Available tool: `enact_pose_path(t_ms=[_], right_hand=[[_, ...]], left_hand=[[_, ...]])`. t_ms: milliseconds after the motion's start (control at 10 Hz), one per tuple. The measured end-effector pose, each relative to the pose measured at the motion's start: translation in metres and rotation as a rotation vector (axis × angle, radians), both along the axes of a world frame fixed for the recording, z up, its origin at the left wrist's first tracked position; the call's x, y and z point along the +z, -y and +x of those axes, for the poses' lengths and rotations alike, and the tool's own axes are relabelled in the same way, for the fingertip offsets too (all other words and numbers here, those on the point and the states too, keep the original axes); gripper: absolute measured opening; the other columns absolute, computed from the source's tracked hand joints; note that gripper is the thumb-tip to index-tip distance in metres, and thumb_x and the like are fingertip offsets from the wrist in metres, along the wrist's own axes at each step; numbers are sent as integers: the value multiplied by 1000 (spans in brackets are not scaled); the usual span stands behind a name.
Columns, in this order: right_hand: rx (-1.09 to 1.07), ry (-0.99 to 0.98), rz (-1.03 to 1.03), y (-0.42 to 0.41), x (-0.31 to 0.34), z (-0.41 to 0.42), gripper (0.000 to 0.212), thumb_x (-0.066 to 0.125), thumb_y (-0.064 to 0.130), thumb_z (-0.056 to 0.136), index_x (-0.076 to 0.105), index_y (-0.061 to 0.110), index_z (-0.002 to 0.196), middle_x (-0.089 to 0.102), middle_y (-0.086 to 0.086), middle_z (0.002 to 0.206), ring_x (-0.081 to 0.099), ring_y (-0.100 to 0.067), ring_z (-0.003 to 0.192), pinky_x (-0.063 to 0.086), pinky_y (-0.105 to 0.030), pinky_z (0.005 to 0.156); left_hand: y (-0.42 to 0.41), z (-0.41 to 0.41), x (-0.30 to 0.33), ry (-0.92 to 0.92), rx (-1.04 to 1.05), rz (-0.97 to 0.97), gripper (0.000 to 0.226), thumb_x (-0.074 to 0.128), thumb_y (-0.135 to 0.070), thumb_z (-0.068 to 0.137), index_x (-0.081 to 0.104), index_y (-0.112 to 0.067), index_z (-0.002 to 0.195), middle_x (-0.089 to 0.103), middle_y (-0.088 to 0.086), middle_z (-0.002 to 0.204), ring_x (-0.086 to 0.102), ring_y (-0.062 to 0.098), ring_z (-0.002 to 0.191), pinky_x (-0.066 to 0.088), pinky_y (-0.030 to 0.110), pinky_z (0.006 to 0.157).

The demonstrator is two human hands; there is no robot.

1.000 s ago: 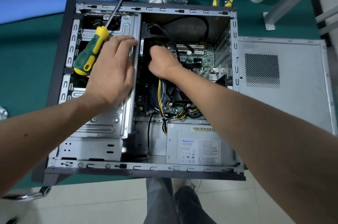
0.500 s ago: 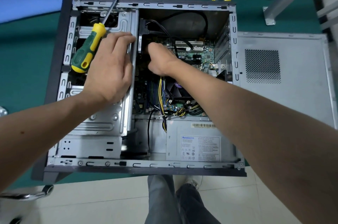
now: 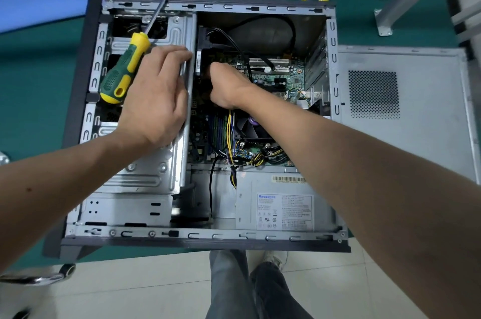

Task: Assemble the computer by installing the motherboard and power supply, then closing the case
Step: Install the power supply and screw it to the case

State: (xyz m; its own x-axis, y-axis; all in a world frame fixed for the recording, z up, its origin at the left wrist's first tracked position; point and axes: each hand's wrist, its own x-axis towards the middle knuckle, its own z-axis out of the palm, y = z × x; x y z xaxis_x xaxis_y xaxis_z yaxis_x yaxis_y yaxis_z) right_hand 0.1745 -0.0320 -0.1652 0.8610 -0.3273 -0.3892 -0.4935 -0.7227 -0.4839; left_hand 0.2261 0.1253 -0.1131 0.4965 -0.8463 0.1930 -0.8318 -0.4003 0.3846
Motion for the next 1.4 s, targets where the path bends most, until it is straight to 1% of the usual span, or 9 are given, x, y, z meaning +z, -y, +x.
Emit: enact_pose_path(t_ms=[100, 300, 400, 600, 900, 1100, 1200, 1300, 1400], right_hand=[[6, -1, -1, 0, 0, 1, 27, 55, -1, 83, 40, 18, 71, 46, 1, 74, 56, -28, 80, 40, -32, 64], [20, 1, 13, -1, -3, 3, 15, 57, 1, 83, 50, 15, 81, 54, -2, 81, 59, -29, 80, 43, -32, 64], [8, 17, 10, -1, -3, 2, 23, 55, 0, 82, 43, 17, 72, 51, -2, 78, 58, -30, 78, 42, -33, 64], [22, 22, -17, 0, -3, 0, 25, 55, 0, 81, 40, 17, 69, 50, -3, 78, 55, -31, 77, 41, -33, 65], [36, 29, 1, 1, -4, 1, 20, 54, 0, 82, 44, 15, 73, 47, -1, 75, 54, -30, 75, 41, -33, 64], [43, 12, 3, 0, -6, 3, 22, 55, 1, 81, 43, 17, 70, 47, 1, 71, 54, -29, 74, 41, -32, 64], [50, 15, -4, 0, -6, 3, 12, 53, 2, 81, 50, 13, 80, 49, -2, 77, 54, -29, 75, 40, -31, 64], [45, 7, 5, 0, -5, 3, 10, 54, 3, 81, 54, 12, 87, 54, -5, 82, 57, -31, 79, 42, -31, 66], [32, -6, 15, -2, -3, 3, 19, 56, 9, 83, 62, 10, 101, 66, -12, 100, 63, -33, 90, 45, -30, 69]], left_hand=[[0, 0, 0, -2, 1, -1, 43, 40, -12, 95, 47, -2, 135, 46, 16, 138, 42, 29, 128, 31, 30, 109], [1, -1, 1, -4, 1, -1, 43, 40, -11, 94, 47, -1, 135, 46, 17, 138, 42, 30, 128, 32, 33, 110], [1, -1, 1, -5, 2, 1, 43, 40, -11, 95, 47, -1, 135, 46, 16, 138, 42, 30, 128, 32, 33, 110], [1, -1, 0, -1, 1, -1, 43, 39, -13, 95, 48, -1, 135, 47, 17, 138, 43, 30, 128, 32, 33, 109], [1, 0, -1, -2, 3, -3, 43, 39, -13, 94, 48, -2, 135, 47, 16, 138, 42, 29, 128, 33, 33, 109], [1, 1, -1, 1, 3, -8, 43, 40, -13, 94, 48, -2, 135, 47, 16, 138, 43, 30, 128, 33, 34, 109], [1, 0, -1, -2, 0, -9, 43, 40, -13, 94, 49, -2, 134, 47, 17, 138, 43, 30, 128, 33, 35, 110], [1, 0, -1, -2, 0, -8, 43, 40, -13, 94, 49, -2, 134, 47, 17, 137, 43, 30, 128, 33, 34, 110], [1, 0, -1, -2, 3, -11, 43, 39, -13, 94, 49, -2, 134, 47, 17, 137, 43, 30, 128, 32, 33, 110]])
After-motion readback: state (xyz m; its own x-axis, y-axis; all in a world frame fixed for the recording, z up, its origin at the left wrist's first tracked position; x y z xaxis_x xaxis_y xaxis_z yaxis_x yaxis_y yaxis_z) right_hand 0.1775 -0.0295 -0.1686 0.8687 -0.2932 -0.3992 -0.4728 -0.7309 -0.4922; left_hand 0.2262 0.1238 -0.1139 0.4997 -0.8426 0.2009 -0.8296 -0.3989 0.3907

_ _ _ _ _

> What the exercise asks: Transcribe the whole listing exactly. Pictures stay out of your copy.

> Exercise answer:
Available tool: `enact_pose_path(t_ms=[_], right_hand=[[_, ...]], left_hand=[[_, ...]])`. t_ms: milliseconds after the motion's start (control at 10 Hz), one per tuple. The measured end-effector pose, each relative to the pose measured at the motion's start: translation in metres and rotation as a rotation vector (axis × angle, radians), both along the axes of a world frame fixed for the recording, z up, its origin at the left wrist's first tracked position; the call's x, y and z point along the +z, -y and +x of those axes, for the poses' lengths and rotations alike, and the tool's own axes are relabelled in the same way, for the fingertip offsets too (all other words and numbers here, those on the point and the states too, keep the original axes); gripper: absolute measured opening; the other columns absolute, computed from the source's tracked hand joints; note that gripper is the thumb-tip to index-tip distance in metres, and thumb_x and the like are fingertip offsets from the wrist in metres, along the wrist's own axes at each step; numbers are sent as integers: the value multiplied by 1000 (spans in brackets are not scaled); the usual span stands behind a name.
Columns, in this order: right_hand: rx (-1.09 to 1.07), ry (-0.99 to 0.98), rz (-1.03 to 1.03), y (-0.42 to 0.41), x (-0.31 to 0.34), z (-0.41 to 0.42), gripper (0.000 to 0.212), thumb_x (-0.066 to 0.125), thumb_y (-0.064 to 0.130), thumb_z (-0.056 to 0.136), index_x (-0.076 to 0.105), index_y (-0.061 to 0.110), index_z (-0.002 to 0.196), middle_x (-0.089 to 0.102), middle_y (-0.086 to 0.086), middle_z (0.002 to 0.206), ring_x (-0.081 to 0.099), ring_y (-0.100 to 0.067), ring_z (-0.003 to 0.192), pinky_x (-0.063 to 0.086), pinky_y (-0.105 to 0.030), pinky_z (0.005 to 0.156); left_hand: y (-0.42 to 0.41), z (-0.41 to 0.41), x (-0.30 to 0.33), ry (-0.92 to 0.92), rx (-1.04 to 1.05), rz (-0.97 to 0.97), gripper (0.000 to 0.226), thumb_x (-0.074 to 0.128), thumb_y (-0.135 to 0.070), thumb_z (-0.068 to 0.137), index_x (-0.081 to 0.104), index_y (-0.112 to 0.067), index_z (-0.002 to 0.195), middle_x (-0.089 to 0.103), middle_y (-0.088 to 0.086), middle_z (-0.002 to 0.204), ring_x (-0.086 to 0.102), ring_y (-0.062 to 0.098), ring_z (-0.002 to 0.191), pinky_x (-0.066 to 0.088), pinky_y (-0.030 to 0.110), pinky_z (0.006 to 0.157).

The demonstrator is two human hands; there is no robot.

1.000 s ago: 
0.500 s ago: 
now: 

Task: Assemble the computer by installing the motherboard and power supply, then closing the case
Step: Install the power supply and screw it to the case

State: (xyz m; its own x-axis, y-axis; all in a world frame fixed for the recording, z up, its origin at the left wrist's first tracked position; point and axes: each hand's wrist, its own x-axis towards the middle knuckle, its own z-axis out of the palm, y = z × x; x y z xaxis_x xaxis_y xaxis_z yaxis_x yaxis_y yaxis_z) right_hand 0.1745 -0.0320 -0.1652 0.8610 -0.3273 -0.3892 -0.4935 -0.7227 -0.4839; left_hand 0.2261 0.1253 -0.1131 0.4965 -0.8463 0.1930 -0.8318 -0.4003 0.3846
Motion for the next 1.4 s, targets where the path bends most, until it is straight to 1% of the usual span, or 9 are given, x, y, z meaning +z, -y, +x.
Emit: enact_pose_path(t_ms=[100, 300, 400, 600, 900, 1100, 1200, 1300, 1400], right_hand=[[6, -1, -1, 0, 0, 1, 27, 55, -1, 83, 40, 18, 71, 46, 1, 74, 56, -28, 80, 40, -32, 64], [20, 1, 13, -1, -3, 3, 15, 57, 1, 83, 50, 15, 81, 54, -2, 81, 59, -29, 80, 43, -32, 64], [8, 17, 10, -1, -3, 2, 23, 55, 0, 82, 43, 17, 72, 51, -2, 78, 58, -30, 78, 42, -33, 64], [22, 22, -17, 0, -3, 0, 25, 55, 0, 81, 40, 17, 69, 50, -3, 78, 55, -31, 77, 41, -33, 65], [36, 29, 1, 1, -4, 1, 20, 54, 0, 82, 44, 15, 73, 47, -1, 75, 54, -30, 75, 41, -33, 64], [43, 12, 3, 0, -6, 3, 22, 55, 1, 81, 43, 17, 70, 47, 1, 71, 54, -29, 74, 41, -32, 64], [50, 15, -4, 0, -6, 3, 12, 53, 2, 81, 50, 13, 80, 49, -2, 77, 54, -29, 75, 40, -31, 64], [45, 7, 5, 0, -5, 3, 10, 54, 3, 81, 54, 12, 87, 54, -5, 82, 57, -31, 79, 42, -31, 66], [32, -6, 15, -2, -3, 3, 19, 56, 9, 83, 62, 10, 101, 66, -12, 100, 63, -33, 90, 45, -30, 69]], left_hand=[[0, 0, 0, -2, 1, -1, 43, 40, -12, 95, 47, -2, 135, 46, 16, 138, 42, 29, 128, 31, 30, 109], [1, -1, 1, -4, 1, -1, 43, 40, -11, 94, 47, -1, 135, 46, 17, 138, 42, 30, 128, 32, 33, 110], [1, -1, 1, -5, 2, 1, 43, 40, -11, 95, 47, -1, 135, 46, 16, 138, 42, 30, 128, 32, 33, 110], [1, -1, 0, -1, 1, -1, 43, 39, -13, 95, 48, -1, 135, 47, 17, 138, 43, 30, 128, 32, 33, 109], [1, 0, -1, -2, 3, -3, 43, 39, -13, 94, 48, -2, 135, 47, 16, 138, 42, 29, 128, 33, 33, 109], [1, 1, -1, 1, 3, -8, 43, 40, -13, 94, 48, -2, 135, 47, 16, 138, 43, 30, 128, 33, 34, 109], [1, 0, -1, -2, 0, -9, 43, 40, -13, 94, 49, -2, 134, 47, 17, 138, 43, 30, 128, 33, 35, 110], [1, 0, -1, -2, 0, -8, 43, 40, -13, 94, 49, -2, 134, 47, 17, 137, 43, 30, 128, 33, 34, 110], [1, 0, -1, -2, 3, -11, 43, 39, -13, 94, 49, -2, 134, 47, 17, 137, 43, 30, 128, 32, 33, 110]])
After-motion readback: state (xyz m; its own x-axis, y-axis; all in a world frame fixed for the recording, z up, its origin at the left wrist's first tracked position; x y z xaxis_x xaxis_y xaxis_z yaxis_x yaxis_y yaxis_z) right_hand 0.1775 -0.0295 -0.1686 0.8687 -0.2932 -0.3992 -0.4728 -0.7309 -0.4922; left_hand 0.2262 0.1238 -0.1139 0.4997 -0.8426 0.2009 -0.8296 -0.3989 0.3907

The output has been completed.